WHAT TO PRODUCE |
Using the data below, gather each line that includes the word "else".
★ ★ ★
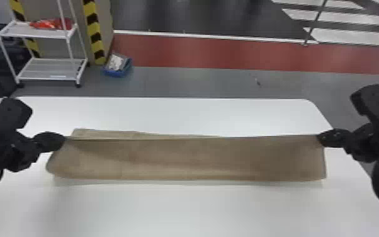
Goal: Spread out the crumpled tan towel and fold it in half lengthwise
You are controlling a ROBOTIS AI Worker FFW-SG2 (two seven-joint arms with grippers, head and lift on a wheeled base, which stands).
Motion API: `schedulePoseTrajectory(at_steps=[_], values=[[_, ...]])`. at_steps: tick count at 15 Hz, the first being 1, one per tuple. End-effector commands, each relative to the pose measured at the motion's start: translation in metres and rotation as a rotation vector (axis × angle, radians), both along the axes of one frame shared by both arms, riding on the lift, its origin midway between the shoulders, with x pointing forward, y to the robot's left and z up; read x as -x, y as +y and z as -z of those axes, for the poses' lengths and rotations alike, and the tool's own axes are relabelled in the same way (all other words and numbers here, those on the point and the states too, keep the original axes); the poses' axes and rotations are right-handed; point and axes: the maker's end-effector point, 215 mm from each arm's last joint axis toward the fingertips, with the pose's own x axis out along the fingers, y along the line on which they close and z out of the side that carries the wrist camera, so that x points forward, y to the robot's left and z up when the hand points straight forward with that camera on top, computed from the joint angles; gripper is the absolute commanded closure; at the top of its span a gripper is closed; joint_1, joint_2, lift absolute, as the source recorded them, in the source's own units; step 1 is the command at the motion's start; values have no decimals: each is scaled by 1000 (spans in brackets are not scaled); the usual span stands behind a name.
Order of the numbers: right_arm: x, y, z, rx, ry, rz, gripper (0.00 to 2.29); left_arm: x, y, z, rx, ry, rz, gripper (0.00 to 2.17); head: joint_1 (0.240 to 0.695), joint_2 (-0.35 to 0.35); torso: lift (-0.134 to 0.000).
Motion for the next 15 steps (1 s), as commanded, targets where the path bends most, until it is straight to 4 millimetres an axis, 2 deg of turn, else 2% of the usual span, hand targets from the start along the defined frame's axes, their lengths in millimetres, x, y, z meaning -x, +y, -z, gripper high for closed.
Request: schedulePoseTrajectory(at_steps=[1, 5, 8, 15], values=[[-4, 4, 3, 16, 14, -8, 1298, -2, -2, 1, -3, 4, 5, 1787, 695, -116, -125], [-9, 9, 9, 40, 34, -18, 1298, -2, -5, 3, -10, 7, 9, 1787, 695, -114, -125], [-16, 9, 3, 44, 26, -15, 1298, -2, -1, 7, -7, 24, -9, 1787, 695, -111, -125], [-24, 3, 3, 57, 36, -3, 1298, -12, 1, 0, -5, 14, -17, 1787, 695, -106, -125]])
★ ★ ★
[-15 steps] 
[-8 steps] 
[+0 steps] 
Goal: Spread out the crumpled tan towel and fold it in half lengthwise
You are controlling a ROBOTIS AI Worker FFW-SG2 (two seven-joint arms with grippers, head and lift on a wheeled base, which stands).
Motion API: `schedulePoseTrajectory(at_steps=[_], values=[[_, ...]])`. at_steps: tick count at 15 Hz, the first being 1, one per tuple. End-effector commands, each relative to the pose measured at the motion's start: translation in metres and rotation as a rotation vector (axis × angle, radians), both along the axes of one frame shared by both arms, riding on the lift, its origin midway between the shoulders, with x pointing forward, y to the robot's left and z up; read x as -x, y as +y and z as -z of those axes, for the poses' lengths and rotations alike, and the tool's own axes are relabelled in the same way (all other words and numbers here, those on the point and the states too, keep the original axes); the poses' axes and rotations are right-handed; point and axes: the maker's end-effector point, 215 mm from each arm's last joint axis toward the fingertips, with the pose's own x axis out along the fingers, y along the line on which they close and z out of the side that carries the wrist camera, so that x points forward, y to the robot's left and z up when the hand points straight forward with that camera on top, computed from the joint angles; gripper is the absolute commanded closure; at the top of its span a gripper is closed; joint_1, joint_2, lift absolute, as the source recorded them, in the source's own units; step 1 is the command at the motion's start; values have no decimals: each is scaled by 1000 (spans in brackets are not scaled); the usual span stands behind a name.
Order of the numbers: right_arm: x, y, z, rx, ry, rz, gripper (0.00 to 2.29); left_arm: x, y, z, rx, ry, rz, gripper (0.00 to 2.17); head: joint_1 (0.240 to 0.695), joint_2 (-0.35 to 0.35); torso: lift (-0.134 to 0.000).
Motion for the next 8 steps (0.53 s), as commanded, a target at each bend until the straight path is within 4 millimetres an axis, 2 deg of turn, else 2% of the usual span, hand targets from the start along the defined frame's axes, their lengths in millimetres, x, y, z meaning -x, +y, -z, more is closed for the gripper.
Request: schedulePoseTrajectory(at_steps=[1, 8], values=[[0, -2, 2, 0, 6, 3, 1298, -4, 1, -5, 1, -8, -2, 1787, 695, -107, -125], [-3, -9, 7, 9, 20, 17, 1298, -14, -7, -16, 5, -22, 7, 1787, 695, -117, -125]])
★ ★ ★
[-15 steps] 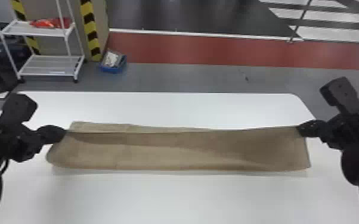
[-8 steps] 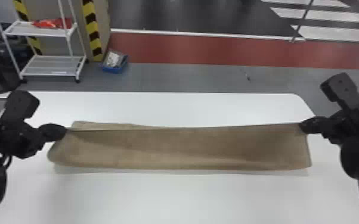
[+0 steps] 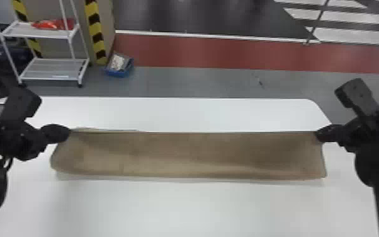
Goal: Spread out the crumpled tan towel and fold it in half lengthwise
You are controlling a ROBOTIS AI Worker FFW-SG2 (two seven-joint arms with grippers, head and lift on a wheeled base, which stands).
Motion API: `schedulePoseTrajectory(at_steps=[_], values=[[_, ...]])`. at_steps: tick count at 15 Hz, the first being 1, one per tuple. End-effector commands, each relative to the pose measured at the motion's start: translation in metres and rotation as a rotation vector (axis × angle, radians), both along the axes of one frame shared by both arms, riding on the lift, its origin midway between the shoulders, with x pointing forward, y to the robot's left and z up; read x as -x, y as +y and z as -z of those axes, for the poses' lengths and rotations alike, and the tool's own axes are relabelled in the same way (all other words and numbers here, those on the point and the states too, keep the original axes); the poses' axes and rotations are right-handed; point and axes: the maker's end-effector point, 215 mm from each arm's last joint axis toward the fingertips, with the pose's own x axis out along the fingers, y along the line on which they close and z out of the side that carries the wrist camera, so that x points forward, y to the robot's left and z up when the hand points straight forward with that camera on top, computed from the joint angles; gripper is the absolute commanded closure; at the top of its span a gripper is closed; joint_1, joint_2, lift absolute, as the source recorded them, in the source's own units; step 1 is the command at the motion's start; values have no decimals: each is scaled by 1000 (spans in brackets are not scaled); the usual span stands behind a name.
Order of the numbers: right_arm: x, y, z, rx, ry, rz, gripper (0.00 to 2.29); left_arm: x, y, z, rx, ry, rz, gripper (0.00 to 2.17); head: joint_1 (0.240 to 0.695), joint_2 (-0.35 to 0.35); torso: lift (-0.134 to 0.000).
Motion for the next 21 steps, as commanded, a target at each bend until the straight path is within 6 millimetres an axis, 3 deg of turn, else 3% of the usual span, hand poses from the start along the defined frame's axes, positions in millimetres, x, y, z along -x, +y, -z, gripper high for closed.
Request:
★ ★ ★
REPLY TO THE TASK |
Motion for the next 15 steps (1 s), as commanded, targets where the path bends most, until it is straight to 4 millimetres an axis, 2 deg of turn, else 2% of the usual span, hand targets from the start along the defined frame's axes, their lengths in millimetres, x, y, z meaning -x, +y, -z, gripper high for closed.
Motion for the next 8 steps (0.53 s), as commanded, a target at each bend until the straight path is within 4 millimetres an axis, 2 deg of turn, else 2% of the usual span, hand targets from the start along the defined frame's axes, their lengths in millimetres, x, y, z meaning -x, +y, -z, more is closed for the gripper.
Motion for the next 21 steps, as commanded, a target at each bend until the straight path is within 6 millimetres an axis, 3 deg of turn, else 3% of the usual span, hand poses from the start along the defined frame's axes, positions in millimetres, x, y, z along -x, +y, -z, gripper high for closed.

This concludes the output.